# Summary

## Objective

For this human-guided machine learning problem, the challenge was to settle on useful user-created variables that could help to predict whether a URL was correctly linked with an institution of higher learning, or whether it was an error. 

## Approach

I created three types of variables based on institution names to predict potential URLs: Potential acronyms, Keywords, and Potential Abbreviations. These variables were tested in the scratch notebooks two_scratch and two_scratch_2, with key results documented here. In each case, I generate a list of possible substrings contained in the institution's URL, and then create variables that show whether any of them appear in the actual URL. These latter variables are used to predict whether a URL is correct.

## Results

Using all 3 types of variables, I am able to find a link to 91.3% of all institutions in the database of accredited centers of higher learning (where almost all URLs are correctly associated), and correctly predict whether 96/100 potential URLs in the training set really belong to the listed institution or not. Since part b further requests a probability as opposed to a simple Yes or No, I also applied a logistic regression model using my user-defined variables.

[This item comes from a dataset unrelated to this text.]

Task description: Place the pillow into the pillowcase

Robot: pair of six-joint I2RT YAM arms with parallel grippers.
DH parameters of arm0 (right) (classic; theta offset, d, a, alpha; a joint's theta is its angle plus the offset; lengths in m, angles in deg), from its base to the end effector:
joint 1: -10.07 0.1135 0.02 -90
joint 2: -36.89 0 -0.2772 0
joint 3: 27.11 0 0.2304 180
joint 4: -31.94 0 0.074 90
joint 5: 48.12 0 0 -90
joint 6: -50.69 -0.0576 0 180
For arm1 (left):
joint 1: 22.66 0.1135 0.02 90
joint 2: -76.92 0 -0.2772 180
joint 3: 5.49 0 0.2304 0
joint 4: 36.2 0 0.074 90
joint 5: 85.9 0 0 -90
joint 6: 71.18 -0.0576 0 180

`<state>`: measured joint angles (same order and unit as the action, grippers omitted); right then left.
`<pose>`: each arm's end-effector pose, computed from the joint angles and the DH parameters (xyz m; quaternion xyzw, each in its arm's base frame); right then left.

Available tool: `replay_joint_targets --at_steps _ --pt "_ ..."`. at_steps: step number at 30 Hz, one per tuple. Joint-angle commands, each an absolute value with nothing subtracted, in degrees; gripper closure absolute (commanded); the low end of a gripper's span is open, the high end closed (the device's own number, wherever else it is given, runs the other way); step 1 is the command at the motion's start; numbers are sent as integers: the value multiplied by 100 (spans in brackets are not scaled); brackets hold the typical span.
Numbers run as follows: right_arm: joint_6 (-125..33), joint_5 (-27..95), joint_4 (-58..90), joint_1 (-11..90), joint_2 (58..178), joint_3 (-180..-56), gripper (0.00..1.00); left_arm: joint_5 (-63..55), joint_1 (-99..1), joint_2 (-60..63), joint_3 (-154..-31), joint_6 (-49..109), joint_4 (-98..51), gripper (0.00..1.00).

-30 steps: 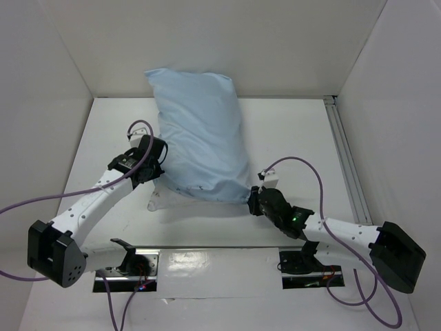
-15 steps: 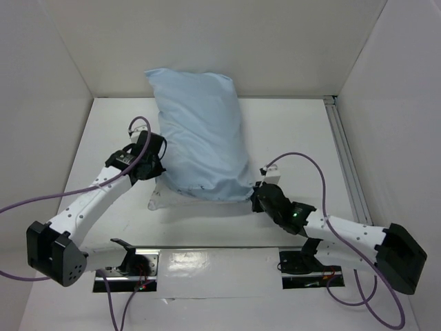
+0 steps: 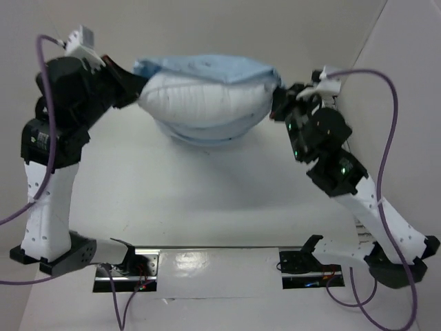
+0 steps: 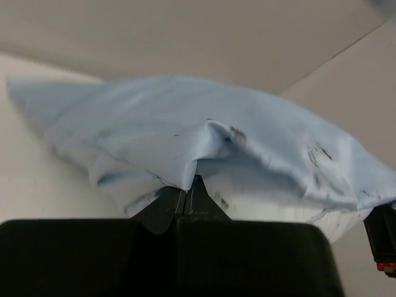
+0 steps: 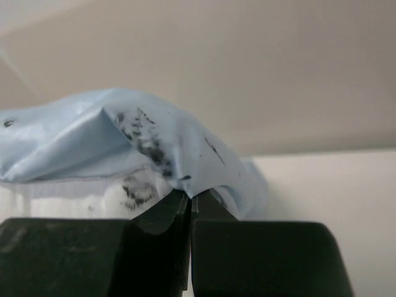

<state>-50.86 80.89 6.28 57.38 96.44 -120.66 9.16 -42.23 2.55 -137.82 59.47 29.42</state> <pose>0.1541 0.1136 0.4985 0.0512 0.6641 0.1603 0.7285 0.1880 -0.0615 0.5582 -0.1661 0.7340 -0.3012 0.5856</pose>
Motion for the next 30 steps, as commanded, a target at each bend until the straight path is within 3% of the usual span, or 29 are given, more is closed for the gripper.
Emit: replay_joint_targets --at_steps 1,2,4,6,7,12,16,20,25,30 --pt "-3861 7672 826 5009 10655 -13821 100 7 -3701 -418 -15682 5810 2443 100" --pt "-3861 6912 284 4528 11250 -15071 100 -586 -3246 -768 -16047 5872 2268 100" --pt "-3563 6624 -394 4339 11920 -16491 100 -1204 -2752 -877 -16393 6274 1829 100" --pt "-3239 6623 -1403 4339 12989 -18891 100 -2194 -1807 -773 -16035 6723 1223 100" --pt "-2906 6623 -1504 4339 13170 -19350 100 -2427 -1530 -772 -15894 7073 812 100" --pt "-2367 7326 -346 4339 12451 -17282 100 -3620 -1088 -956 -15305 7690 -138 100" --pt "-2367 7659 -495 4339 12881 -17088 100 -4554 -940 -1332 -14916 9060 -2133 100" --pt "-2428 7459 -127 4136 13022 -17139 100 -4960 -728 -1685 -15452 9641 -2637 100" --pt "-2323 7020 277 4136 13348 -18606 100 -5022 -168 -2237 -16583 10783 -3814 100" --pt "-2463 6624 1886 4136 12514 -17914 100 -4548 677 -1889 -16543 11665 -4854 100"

## How to use this notebook to test an arbitrary set of institution names and URLs

The easiest way is to load in your data as a dataframe (e.g. `test_df = pd.read_csv('testFile.csv')`) and then add the new dataframe to the list dfs in the third cell (`dfs = [accred_df, sample_df, test_df]`). All user-defined variables will automatically be added to this dataframe, as well as eventual prediction from both direct estimate and from logistic regression. I'm happy to write some other interface if that seems too complicated.

## Remaining Questions

I am curious about the risk of false positives that comes with generating larger lists of potential acronyms and abbreviations. In test notebook two_scratch_2, I found that adding possible abbreviations increased the percentage of predicted URLs in the accredited institution database from 89.0% to 91.3%, but that database also does not contain any incorrect matches.

In [1]:
import numpy as np
import pandas as pd
import re
pd.set_option('max_rows',200)

First, load data into pandas.

In [2]:
accred_df = pd.read_csv('Accreditation_Data.csv')
sample_df = pd.read_csv('sampleTestFile.csv')
test_df = pd.read_csv('testFile.csv')

dfs = [accred_df, sample_df, test_df]

print("Length of Accredited database:", len(accred_df))
print("Length of Training database:", len(sample_df))
print("Length of Test database:", len(test_df))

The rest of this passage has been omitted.